## WHAT IS NEEDED
Print the records below word for word, but leave out the pictures.

[INFORMATION SUPPLIED]

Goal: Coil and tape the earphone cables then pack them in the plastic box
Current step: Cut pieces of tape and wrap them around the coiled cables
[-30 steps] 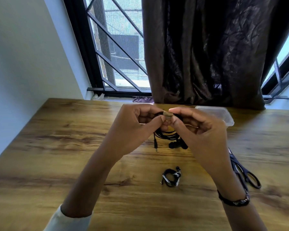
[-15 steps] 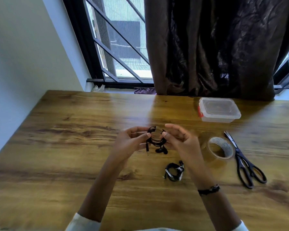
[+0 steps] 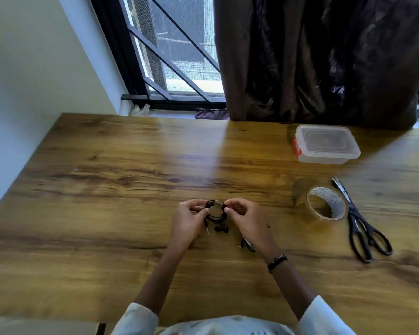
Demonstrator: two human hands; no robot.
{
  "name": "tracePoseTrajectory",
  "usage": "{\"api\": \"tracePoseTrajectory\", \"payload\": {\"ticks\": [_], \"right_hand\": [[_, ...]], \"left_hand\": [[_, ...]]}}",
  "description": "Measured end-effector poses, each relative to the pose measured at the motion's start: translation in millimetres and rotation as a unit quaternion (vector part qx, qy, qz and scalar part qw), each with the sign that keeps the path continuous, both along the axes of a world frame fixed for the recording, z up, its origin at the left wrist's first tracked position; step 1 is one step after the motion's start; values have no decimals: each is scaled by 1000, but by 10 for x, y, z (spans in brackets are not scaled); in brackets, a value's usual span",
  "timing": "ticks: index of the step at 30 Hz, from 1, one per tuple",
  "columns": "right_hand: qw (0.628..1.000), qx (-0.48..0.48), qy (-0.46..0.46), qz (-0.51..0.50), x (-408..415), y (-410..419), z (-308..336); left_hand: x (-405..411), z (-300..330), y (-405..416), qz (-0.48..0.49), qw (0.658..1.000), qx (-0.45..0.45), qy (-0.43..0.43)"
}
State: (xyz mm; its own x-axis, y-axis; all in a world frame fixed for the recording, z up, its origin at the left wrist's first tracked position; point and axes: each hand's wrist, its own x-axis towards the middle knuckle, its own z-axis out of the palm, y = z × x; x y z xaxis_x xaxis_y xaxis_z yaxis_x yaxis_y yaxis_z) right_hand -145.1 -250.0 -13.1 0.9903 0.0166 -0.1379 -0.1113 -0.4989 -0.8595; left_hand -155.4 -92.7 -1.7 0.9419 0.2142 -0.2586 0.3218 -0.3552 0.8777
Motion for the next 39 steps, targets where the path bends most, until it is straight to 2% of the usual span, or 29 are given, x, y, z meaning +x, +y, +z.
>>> {"api": "tracePoseTrajectory", "payload": {"ticks": [15,21,25,30,39], "right_hand": [[997,-71,-29,2,20,19,4],[989,-91,-109,-31,-138,-289,220],[969,-147,-183,-80,-288,-768,326],[955,-198,-172,-138,-383,-1248,322],[945,-294,-135,-42,-311,-1611,214]], "left_hand": [[-2,-179,-90,0,990,131,-43],[-93,-18,-206,-18,983,156,-97],[-106,170,-483,-87,978,110,-157],[-73,245,-1054,-176,965,58,-187],[85,97,-1769,-173,967,45,-180]]}}
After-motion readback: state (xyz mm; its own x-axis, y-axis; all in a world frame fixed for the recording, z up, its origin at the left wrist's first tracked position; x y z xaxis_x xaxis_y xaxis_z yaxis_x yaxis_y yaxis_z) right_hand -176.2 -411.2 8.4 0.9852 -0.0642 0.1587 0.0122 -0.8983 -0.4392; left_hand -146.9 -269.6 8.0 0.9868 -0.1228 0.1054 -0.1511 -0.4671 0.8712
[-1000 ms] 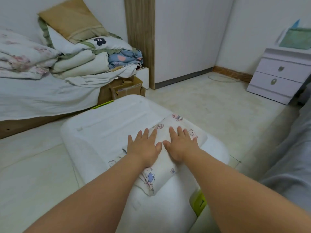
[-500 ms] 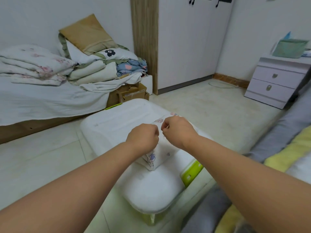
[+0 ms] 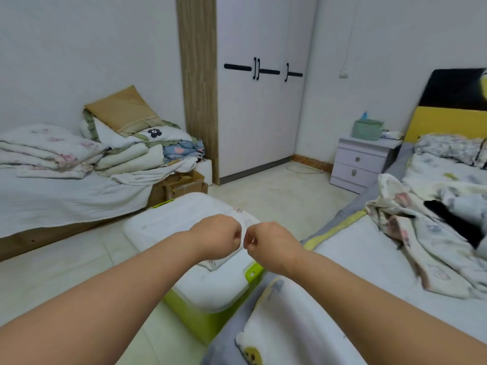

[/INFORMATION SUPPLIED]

## TASK OUTPUT
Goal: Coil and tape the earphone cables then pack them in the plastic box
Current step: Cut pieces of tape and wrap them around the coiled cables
[-30 steps] 
[-15 steps] 
[+0 steps] 
Demonstrator: two human hands; no robot.
{
  "name": "tracePoseTrajectory",
  "usage": "{\"api\": \"tracePoseTrajectory\", \"payload\": {\"ticks\": [_], \"right_hand\": [[_, ...]], \"left_hand\": [[_, ...]]}}",
  "description": "Measured end-effector poses, each relative to the pose measured at the motion's start: translation in millimetres and rotation as a unit quaternion (vector part qx, qy, qz and scalar part qw), each with the sign that keeps the path continuous, both along the axes of a world frame fixed for the recording, z up, its origin at the left wrist's first tracked position; step 1 is one step after the motion's start; values have no decimals: each is scaled by 1000, but by 10 for x, y, z (spans in brackets are not scaled); in brackets, a value's usual span",
  "timing": "ticks: index of the step at 30 Hz, from 1, one per tuple",
  "columns": "right_hand: qw (0.628..1.000), qx (-0.48..0.48), qy (-0.46..0.46), qz (-0.51..0.50), x (-408..415), y (-410..419), z (-308..336); left_hand: x (-405..411), z (-300..330), y (-405..416), qz (-0.48..0.49), qw (0.658..1.000), qx (-0.45..0.45), qy (-0.43..0.43)"
}
State: (xyz mm; its own x-axis, y-axis; all in a world frame fixed for the recording, z up, its origin at the left wrist's first tracked position; point and axes: each hand's wrist, its own x-axis towards the middle knuckle, its own z-axis out of the palm, y = z × x; x y z xaxis_x xaxis_y xaxis_z yaxis_x yaxis_y yaxis_z) right_hand -145.1 -250.0 -13.1 0.9903 0.0166 -0.1379 -0.1113 -0.4989 -0.8595; left_hand -155.4 -92.7 -1.7 0.9419 0.2142 -0.2586 0.3218 -0.3552 0.8777
Motion for the next 39 steps, targets where the path bends most, until it is straight to 2% of the usual span, or 29 are given, x, y, z meaning +x, +y, +z.
>>> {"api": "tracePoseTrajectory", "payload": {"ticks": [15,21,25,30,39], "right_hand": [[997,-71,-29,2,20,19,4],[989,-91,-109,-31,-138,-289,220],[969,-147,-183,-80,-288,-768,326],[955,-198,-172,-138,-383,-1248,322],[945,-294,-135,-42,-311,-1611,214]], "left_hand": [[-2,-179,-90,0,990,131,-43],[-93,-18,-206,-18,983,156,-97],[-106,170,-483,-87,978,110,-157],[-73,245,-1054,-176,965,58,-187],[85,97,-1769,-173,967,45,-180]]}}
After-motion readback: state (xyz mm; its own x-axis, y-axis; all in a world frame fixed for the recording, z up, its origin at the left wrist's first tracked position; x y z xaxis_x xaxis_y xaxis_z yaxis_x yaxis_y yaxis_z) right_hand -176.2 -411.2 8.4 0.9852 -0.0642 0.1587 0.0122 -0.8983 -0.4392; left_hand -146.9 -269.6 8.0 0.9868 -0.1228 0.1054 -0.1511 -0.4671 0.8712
[-1000 ms] 
[-500 ms] 
[+0 ms] 

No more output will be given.